In the English language we speak about individuals having a powerful presence.  By that we mean that when they are around people are all aware of them.  Their presence somehow exudes itself outwards even without any words being spoken or any actions done.  This word ‘presence’ should be balanced by the opposite which is ‘absence’.  Sometimes we find ourselves with someone about whom all that can be said is that they display a complete ‘absence’.  There is nothing about their posture or facial expression that shows any engagement with what is going on, the words being spoken or the dynamics of the encounter.  The ability to be in a place and yet absent from all that is going on seems to be a sad extreme manifestation of what happens to some individuals who sacrifice vivacity, humour, personality and a general aliveness in exchange for the doubtful privilege of being part of a tight knit group who have been ‘saved’.  Such individuals, it could be argued, have gone in the opposite direction to the path indicated by Jesus when he said, ‘I have come that they may have life, life in all its abundance.’
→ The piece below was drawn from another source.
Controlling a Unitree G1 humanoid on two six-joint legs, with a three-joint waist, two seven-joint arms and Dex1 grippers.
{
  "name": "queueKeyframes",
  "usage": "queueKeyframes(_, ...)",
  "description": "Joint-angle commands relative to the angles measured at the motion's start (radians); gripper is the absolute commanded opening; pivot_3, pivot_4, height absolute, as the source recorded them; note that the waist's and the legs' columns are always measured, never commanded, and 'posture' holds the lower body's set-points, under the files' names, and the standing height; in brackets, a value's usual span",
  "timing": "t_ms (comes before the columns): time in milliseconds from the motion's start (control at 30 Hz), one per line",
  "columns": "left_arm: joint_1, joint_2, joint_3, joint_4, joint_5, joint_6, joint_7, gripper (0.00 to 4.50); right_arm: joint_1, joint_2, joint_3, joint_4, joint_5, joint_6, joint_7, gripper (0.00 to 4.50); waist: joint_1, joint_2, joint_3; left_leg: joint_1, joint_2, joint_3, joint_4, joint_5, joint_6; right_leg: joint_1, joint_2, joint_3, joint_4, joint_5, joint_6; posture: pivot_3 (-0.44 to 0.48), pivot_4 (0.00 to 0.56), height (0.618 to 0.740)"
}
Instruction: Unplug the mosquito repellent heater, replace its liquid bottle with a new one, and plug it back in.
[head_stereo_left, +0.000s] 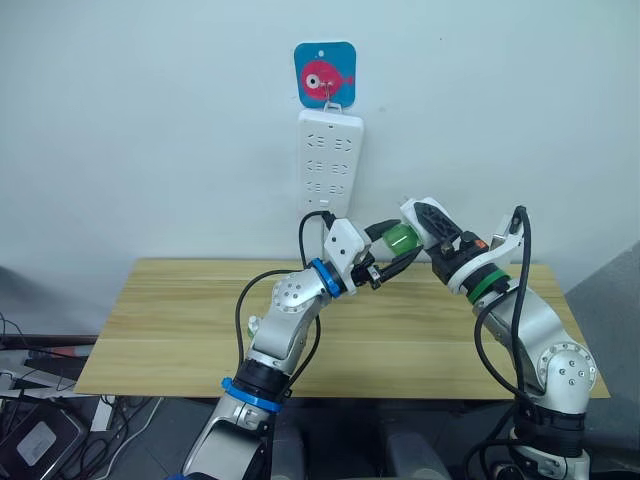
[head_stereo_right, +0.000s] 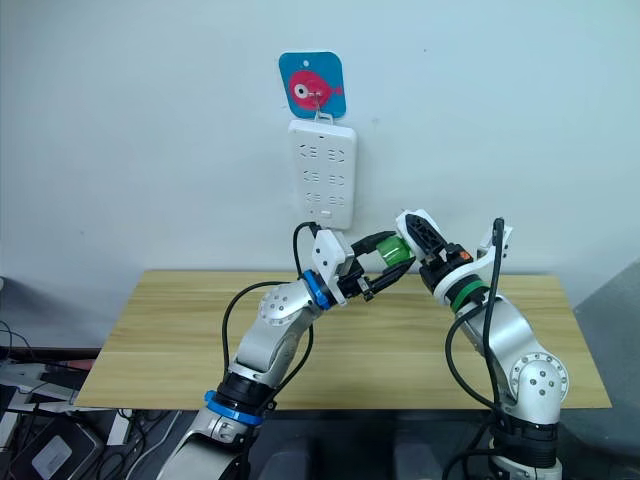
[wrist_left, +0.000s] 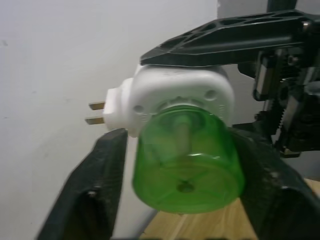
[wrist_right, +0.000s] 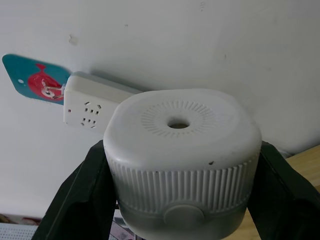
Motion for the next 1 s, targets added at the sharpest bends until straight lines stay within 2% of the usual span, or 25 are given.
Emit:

Way back in the Middle Ages in the 1330s, the Franciscans arrived in England and set up a house in the part of Oxford now known as St Ebbes.  They lived very austere lives with little in the way of creature comforts.  And yet these young men were known for their radiant joy and happiness.  This was expressed by their unending capacity for laughter.  We don’t know exactly the source of their laughter, whether it was because they saw the absurdities of life or whether it was simply an overflowing of inner joy.  But whatever the cause of this laughter it indicated a closeness, I believe, to the ‘fullness of life’ that Jesus had commended.  Humour does indeed play a part in the Christian life.  For us too it indicates an ability not to take ourselves too seriously and also to see through the pomposities of hypocrisy and power.  Laughter is also deeply social and binds us with other people in a way that few other things can.  I would like to think of heaven as a place of unending joy and humour and I am sure that when we speak about everlasting joy, we are also referring to everlasting laughter.

One aim for the Christian life whether for ourselves or for others is to find all that promotes abundant life.  We speak of helping life to flourish and this must always be our aim.  Simultaneously we must work to prevent all that narrows life and that takes from it zest, energy and light.  That will mean that we are not content to allow or promote life-denying forms of belief and practice within the Christian life.  This blog is perhaps playing a small part in communicating what ‘fullness of life’ might mean.  It is a way of life that encourages joy, humour, happiness and mutuality.  It is also a way of life that wars against narrowness, meanness, suppression of spirit and all that denies human flourishing.  May that deadness of spirit never be seen in us as we try to follow the example of Christ who calls us to experience life in all its  fullness.